--- What this task involves ---
A line qualifies if it holds the string "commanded". Copy every qualifying line from the records.

• • •

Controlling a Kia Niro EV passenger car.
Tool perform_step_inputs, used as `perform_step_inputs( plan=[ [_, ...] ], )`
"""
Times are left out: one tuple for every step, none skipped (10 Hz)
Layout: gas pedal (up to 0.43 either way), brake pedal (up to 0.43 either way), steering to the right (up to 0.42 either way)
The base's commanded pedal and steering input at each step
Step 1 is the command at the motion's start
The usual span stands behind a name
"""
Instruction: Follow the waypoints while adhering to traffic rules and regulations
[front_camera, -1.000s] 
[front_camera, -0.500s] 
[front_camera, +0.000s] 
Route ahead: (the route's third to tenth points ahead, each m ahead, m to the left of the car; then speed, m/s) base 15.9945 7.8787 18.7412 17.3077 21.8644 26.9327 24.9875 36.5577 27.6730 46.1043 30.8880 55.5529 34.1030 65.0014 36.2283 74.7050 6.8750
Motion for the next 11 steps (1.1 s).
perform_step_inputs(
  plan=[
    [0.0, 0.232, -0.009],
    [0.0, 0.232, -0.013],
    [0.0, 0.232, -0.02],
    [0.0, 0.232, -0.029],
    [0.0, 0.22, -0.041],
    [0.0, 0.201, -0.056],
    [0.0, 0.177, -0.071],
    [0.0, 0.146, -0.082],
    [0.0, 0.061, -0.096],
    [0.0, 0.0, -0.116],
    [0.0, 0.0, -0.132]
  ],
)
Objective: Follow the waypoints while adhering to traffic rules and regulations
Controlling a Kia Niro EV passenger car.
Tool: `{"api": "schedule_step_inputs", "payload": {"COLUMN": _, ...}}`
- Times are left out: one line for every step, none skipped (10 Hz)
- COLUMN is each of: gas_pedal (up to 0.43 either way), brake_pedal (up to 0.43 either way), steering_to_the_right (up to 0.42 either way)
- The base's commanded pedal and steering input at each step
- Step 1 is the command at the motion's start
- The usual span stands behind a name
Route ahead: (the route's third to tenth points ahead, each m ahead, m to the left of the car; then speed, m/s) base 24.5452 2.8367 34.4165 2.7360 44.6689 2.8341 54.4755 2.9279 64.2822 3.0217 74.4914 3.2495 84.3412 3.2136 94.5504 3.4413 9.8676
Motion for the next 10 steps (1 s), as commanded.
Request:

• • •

--- Solution for this exercise ---
The base's commanded pedal and steering input at each step
- The base's commanded pedal and steering input at each step
Motion for the next 10 steps (1 s), as commanded.

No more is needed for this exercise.